LA CLE
Elle me garde toute la journée dans sa poche
Je suis comme un talisman une promesse de retour
Elle a accroché une image au porte-clé
Qui tintinnabule doucement quand cela cogne ma clé
-Je suis là, dis-je, je la rassure
Quand elle doit trouver une solution, je cligne du fond
De ma grotte je suis son sésame, tout pour lui donner
L’idée au-delà des arcanes du mystère
Le soir venu, enfin ! à fond dans la serrure, miracle !
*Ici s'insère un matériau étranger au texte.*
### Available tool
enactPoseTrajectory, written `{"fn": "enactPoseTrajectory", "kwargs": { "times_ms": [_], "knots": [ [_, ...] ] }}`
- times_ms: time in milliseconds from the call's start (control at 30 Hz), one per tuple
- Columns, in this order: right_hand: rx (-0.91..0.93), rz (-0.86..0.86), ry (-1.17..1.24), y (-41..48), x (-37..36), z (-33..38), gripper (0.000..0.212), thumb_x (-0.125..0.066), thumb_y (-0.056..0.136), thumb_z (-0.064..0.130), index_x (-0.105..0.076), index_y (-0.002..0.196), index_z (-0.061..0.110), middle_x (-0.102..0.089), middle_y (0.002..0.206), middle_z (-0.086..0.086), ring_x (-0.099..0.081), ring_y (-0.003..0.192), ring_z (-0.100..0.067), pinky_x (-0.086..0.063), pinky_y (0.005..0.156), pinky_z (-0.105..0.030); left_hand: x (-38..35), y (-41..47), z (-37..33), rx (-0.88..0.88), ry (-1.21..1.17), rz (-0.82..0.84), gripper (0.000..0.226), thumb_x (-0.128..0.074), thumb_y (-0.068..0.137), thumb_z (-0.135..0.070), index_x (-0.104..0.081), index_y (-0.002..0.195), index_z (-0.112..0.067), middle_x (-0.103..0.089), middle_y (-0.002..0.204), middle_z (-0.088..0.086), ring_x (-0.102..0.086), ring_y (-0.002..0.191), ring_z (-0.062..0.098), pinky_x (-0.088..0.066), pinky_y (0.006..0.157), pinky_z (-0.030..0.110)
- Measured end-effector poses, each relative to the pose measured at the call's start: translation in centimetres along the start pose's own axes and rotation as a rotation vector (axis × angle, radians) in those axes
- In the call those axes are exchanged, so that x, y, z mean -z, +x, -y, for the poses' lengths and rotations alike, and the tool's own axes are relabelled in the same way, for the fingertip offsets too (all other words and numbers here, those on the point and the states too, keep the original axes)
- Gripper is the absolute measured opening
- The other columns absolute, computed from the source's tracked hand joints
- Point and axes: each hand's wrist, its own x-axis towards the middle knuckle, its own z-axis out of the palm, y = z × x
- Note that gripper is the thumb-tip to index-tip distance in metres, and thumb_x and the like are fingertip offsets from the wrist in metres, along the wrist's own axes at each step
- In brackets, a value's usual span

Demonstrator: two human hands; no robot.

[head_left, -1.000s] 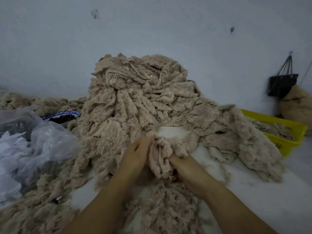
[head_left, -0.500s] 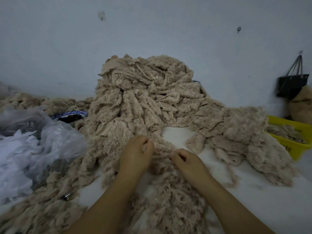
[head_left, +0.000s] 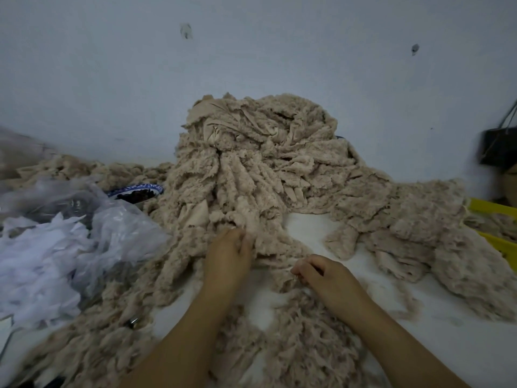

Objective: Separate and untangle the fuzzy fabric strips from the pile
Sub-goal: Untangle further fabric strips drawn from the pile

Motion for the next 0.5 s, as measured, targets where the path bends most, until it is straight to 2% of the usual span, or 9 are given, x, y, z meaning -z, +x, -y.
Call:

On entre toutes les deux ensemble
Mais depuis des jours et des jours je languis sur la tablette
Dans le vide-poches je trône seule sur ce plat
Une belle céramique signée Cocteau
Je rêve, elle aussi
Son regard errant se pose sur les objets, les murs
Je grince je crisse je craque je me cogne pour la réveiller
– Allons allons je suis là, ne désespère pas, je t’ouvrirai encore des lendemains heureux
Je suis le dehors et le dedans mais enfin le confinement ce n’est pas la fin du monde
Alors elle me tend à bout de bras, rêvant d’horizons lointains
Et des bras de son amoureux et du sentier qui mène vers les amis du Chemin
– Allons allons c’est l’occasion magnifique de découvrir le chemin en toi
– C’est vrai se dit-elle, c’est en soi qu’on puise la force de vie comme au fond d’un puits
– Ah bien voilà, enfin elle se secoure !
Seule devant l’immensité je contemplais
Je fondais mon métal semblait s’amollir à la douceur de ses doigts
– Allons allons ne pleure pas, vous vous parlez tous les jours, il ne t’a pas abandonnée
Elle me regarde, me scrute semble-t-il, ce langage caché se dévoilait dans mes veines
Comme si elle me voyait danser d’une porte à l’autre, avec un don d’ubiquité
Comme si je pouvais jouer à me multiplier me transporter chez lui avec une missive entre pattes de colombe
Une clé qui n’a rien à ouvrir ni à fermer c’est ridicule
Avant… aaah avant ! J’étais énorme, j’appartenais au trousseau de l’arrière grand-mère, pendouillant à sa ceinture
Une des clés gardait l’armoire aux confitures, une autre la réserve de dentelles et de tissus, celle du grenier, celle de la pièce entre
deux étages dont la porte était si basse que même les enfants devaient se pencher pour y entrer mais ils n’avaient pas le droit
d’y aller, mais ils guettaient le bâillement de la chambre-mystère, et toutes les autres clés
J’ouvre et je ferme
Je ne suis jamais ni dehors ni dedans
Un l’entre-deux
Je fais la marche du temps
En me glissant je ne glisse jamais
Incassable
Je sors toujours du cadre
– Je suis une légende
Gardienne de la maison
Du domaine des dieux
Je vous ramène au temps des mythes
A l’origine des mondes
– Cela rassure et brise tous les temps de fermeture
Mon sésame à moi c’est le tour sur moi-même
Je ne tourne jamais en rond comme les voisins du dessus en confinement on les entend marcher beaucoup de bruit
Et dans la cage d’escalier ici ou là la rue ça court ça monte ça descend
Histoire de bouger et de faire du sport
Le soir la clé conte mes histoires venues du fond des âges
Ainsi on est relié à tout l’univers
L’émotion ! Devant ce vertige du temps
Une clé dans la maison, essentielle et minuscule
De même l’homme sur Terre et la Terre dans l’univers
Ce miracle de la vie sur notre planète
Des millions d’années entre un microbe et l’infinie diversité
Toutes ces formes de vie alentour
Dans la Nature et l’homme au milieu de tout ça
Pendant que la Terre tourne sur elle-même et poursuit son évolution indifféremment
Faite de paradoxes et d’opposés complémentaires
Je pointe les lignes telluriques sillonnant la surface lignes de la main
Et entre les deux, ce texte, pour vous ouvrir un nouvel angle de vue, inédit, j’espère
26 avril 2020 at 14 h 11 min
Merci la clé. Tu as ouvert ma curiosité. … Et si j’allais faire un tour parmi les confitures, les dentelles ou au grenier, la pièce dont la porte est si basse qu’un enfant doit se pencher pour entrer .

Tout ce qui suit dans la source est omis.